En el mar no hay más caminos que la efímera estela que dibujan los navíos a su paso. Confiamos en la brújula, en las estrellas, en mapas trazados por una mano a veces olvidada o desconocida, en objetos absurdos para tal empresa. Sin embargo no es imposible navegar de un punto a otro, es lo esperado, tanto que lo creemos lógico, la diferencia radica en que en lógica no hay sorpresas, pero en el mar sí. Entonces la razón no puede sino dar un paso al costado y observar, o taparse los ojos de miedo, como la de Télpenar, que durante la tormenta y la deriva no quiso mirar ni de asomo. Así fue que al despertar en la playa, no podía saber con certeza que ocurrió; y, de no sentir cien clavos horadándole los músculos, habría jurado que la muerte lo dejó varado en el paraíso.
Poco más allá de la arena comenzaba una suerte de bosque, y ahí se internó buscando con que saciar su hambre, sin entender la variedad de aquella vegetación, ni encontrar frutos conocidos o de apariencia comestible. Así buscando llegó a un claro donde un árbol solo se alzaba. Sus ramas se agitaban como saludando, y de la madera y el viento surgía una música ondulante y repetida. Del árbol pendían frutos granas como un puño de pocos años similares en forma a los duraznos. Télpenar tomó uno y tirando combó la rama que lo sostenía. Entonces todo el árbol pareció gritar, el fruto se desprendió, y un aullido largo se alejó del claro, restando el árbol inmóvil.
Entonces en el bosque se encendieron luces y gritos de horror. Pronto Télpenar se vio rodeado de rostros consternados que los tomaron prisionero y lo llevaron a la ciudad. Mucho tardaron los habitantes del bosque en comprender la lengua de Télpenar, y no se mostraron dispuestos a enseñarle la suya hasta saber quien era y porque había liberado al espíritu del árbol de la música. Cuando terminaron el interrogatorio lo disculparon por su ignorancia y se lamentaron por haber bajado la guardia, no apostando centinelas previendo el paso de cualquier extranjero que desconociera la tradición.
En verdad ni aún ellos la tomaban en cuenta. La respetaban más por costumbre que por miedo. Lo que sabían del árbol de la música venía de canciones tan antiguas que su origen se había perdido. Contaban que un espíritu, corrompido por el señor obscuro en los tiempos de la guerra de los dioses, acosaba a toda criatura viviente poseyendo su cuerpo y escarbando su mente, pervirtiendo así sus actos y pensamientos. Poco podía hacerse en su contra más que huir cuando un viento cálido soplaba, ya que esa forma tomaba en sus correrías. Hasta que un día el dios del aire pidió a su hermana, diosa de la tierra, que haga un árbol tal que, soplando el viento entre sus ramas, sonara la melodía que en el comienzo de los tiempos -cuando todo era música- se había hecho para ese espíritu. Hecho el árbol, atrajeron al viento, que al atravesarlo reconoció la melodía, y regocijado en ella vivió allí desde entonces, hasta que Télpenar arrancó un fruto, rompiendo el perfecto equilibrio necesario para que el árbol sonara de ese modo. Así el viento enfurecido volvió al horror y la sombra.

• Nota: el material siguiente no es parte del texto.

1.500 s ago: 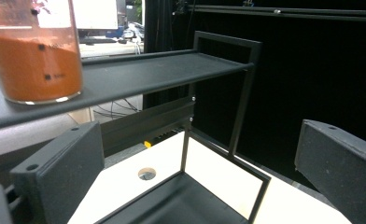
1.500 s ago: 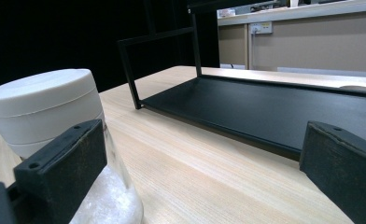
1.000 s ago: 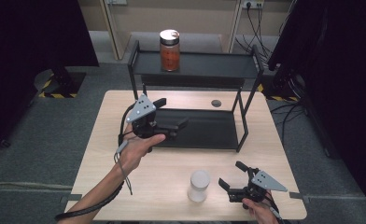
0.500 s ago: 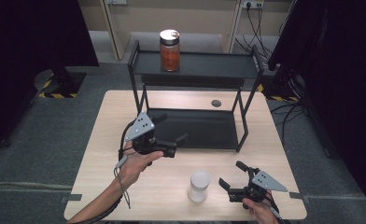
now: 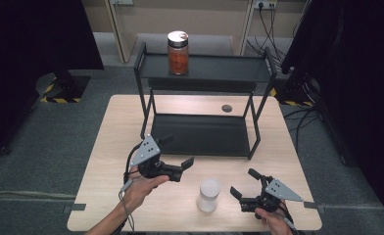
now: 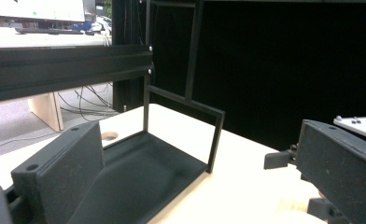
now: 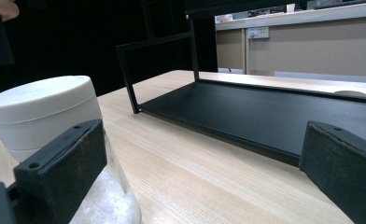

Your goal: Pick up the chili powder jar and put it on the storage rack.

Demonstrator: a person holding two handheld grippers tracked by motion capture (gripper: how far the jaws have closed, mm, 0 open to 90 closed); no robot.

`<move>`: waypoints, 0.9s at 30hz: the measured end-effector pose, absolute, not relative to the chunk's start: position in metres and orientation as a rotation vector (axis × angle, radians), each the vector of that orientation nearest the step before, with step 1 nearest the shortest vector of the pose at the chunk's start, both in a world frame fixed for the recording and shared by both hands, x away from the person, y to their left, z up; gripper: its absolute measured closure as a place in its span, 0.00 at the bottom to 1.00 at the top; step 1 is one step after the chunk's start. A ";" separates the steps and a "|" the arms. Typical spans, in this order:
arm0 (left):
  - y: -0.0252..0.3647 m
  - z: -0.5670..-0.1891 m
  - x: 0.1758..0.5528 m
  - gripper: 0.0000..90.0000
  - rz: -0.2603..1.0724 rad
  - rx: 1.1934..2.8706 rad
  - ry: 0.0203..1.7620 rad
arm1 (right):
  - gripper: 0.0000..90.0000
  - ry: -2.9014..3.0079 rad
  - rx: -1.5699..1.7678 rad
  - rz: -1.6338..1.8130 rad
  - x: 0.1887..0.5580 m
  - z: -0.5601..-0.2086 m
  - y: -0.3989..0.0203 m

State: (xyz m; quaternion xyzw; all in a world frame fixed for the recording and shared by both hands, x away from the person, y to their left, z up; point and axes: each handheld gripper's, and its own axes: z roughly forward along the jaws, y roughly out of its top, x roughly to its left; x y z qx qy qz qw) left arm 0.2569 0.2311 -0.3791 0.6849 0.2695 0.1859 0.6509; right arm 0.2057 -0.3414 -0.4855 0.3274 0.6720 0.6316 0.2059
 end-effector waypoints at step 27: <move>0.244 -0.445 0.238 0.01 0.398 1.570 0.600 | 0.01 1.865 0.913 1.760 0.205 -0.487 -0.340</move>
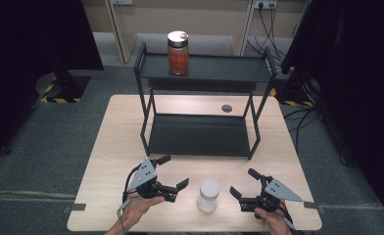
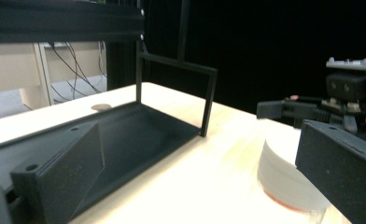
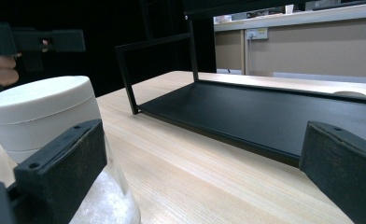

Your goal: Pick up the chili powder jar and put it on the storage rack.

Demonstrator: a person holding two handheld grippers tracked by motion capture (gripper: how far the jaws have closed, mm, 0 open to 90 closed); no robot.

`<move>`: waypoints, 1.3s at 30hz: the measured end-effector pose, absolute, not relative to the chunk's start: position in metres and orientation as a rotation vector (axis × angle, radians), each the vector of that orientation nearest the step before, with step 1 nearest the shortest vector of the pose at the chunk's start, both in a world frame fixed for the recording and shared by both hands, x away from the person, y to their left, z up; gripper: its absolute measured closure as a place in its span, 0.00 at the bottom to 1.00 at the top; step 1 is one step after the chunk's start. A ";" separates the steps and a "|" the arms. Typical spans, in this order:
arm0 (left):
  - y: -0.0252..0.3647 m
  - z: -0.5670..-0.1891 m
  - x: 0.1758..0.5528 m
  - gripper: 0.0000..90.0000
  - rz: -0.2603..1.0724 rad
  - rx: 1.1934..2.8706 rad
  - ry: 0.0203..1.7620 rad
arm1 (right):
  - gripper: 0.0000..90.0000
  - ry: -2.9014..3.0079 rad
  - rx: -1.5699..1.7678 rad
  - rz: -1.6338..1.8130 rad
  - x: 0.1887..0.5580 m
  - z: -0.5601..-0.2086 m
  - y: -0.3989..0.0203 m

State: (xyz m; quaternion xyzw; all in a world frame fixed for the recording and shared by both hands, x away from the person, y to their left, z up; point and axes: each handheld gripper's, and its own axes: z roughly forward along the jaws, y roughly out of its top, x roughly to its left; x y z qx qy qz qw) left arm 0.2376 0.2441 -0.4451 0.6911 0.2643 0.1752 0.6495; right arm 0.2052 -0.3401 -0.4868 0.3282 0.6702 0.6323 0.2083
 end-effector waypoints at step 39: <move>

Al enterarse de esto, Télpenar se supo culpable e ideó un plan para enmendar su falla. Sus nociones de música eran escasas, pero aprendió a tocar el arpa, y con ayuda del pueblo del bosque –que la conocía de memoria- transcribió la canción a su instrumento. Cuando la hubo aprendido bien fue a tocarla al claro para que el espíritu lo escuche.
Poco tardó el espíritu en oír el sonido de las cuerdas. Al encontrar a Télpenar tocando el arpa se apoderó de él, y con su mente y sus manos siguió tocando. Tocó por tantos años que ya no pudo abandonar el cuerpo del náufrago, y quedó atrapado en su carne, gastando todo su poder en mantenerlo ejecutando la música por décadas y décadas, hasta que en un último acorte agotó sus fuerzas, y el cuerpo se desmoronó en cenizas que la brisa vespertina sacudió.
Mucho lo lloraron en el pueblo y su sacrificio fue recordado entre ellos como el más grande realizado por un hombre solo. Para su sorpresa, con los meses aparecieron en el bosque verdes retoños donde habían caído las cenizas. Con los años los retoños se volvieron árboles - hermanos del viejo árbol de la música- y en ellos, cuando sopla el viento, escucharon la antigua música del espíritu que les recordó siempre a Télpenar, y su nombre no fue olvidado hasta el fin de los días del bosque.